> _Extracted entries_
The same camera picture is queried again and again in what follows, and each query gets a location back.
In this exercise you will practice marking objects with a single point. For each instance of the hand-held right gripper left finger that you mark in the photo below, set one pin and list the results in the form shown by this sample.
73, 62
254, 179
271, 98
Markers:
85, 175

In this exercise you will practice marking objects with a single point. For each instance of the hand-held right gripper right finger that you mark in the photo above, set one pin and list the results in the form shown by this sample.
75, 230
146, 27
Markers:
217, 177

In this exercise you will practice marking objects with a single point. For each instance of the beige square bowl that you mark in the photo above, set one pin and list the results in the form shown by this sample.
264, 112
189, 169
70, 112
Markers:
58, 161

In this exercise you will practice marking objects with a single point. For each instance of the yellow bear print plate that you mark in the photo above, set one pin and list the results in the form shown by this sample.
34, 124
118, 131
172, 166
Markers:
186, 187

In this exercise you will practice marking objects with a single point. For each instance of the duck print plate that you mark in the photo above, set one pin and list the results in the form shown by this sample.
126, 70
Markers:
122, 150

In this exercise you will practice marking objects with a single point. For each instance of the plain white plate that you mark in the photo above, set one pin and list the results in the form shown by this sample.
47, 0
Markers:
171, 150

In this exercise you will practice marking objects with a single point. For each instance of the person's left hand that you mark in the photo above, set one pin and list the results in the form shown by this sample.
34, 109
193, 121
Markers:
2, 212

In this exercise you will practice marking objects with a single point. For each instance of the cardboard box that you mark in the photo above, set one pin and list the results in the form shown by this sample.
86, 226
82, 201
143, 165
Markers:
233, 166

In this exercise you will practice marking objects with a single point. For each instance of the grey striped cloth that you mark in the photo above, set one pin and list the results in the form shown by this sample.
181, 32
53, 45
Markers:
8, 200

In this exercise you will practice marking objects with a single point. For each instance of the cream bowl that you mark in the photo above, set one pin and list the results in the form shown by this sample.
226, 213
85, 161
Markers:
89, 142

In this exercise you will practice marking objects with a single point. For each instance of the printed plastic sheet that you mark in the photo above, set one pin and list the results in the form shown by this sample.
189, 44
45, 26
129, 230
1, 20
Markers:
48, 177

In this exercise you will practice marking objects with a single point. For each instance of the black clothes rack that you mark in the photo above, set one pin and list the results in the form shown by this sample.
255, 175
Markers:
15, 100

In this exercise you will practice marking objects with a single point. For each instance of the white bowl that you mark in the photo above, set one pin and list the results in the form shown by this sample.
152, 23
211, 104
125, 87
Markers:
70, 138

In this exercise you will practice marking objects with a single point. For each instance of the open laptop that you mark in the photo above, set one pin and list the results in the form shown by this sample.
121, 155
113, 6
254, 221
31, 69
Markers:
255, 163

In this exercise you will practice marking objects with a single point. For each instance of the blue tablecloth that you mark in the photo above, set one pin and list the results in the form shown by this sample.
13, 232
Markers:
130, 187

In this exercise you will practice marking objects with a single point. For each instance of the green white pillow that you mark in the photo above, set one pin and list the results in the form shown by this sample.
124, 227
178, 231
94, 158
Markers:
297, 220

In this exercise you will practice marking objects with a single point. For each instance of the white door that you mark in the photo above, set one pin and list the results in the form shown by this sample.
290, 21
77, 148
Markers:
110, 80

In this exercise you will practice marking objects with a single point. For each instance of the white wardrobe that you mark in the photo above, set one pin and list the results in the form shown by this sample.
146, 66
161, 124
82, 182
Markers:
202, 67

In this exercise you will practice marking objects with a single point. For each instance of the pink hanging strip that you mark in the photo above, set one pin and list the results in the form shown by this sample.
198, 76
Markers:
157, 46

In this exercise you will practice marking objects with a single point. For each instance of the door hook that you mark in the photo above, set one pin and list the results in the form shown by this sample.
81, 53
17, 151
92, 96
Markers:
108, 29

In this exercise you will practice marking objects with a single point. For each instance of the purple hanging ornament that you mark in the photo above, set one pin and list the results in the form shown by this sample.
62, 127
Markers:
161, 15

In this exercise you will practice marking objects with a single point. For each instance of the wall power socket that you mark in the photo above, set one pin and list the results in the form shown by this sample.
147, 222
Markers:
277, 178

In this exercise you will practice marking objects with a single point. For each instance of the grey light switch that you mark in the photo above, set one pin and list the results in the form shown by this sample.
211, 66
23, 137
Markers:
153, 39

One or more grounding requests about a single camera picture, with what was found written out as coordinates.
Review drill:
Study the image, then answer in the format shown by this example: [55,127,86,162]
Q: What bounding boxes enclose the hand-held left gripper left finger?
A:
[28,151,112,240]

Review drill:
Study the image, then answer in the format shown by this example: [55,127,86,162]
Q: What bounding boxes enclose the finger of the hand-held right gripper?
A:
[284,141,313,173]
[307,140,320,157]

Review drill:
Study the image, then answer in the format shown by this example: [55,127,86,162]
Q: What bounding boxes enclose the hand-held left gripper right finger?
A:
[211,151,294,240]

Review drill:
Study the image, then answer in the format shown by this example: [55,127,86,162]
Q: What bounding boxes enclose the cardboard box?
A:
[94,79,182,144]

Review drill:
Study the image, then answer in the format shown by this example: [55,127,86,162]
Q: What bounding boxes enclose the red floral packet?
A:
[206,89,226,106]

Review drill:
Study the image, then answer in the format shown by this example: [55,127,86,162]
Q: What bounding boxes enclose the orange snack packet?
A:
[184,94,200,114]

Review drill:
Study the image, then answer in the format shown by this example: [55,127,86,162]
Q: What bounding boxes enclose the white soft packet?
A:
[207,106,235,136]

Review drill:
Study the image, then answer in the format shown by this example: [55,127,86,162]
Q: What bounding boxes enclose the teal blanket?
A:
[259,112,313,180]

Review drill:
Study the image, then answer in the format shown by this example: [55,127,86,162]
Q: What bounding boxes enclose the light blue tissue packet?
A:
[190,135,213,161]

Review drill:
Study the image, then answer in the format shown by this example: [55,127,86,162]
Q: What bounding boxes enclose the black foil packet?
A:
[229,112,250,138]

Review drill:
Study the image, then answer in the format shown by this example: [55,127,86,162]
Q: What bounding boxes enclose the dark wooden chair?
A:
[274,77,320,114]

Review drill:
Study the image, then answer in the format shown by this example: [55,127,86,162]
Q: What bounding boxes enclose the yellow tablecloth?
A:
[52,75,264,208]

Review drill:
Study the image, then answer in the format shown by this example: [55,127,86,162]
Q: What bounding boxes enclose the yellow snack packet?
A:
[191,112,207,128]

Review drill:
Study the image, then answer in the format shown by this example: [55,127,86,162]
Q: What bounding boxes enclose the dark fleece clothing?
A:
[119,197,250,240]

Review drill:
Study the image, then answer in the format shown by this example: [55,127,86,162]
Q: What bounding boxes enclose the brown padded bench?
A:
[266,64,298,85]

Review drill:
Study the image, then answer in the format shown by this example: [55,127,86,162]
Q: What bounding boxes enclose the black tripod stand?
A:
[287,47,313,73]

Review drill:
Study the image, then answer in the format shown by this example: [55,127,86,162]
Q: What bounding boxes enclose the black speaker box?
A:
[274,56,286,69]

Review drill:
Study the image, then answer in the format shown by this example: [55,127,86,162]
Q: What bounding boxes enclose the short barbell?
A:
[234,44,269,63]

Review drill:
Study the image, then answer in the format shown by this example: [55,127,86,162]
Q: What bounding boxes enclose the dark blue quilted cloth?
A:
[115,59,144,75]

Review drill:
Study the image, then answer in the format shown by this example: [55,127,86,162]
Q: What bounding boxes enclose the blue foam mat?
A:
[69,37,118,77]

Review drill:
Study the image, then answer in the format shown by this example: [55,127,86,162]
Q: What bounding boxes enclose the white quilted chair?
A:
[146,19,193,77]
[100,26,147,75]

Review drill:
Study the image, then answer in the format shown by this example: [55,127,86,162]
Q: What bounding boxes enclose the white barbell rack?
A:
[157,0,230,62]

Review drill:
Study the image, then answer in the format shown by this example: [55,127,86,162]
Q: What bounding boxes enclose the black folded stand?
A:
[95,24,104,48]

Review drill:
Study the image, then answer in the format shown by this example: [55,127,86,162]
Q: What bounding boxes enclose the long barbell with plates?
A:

> _What you have to do_
From the records above, copy each line where the word "barbell" can be found.

> _Finished task_
Q: What bounding boxes enclose the short barbell?
Q: What bounding boxes enclose the white barbell rack?
Q: What bounding boxes enclose the long barbell with plates?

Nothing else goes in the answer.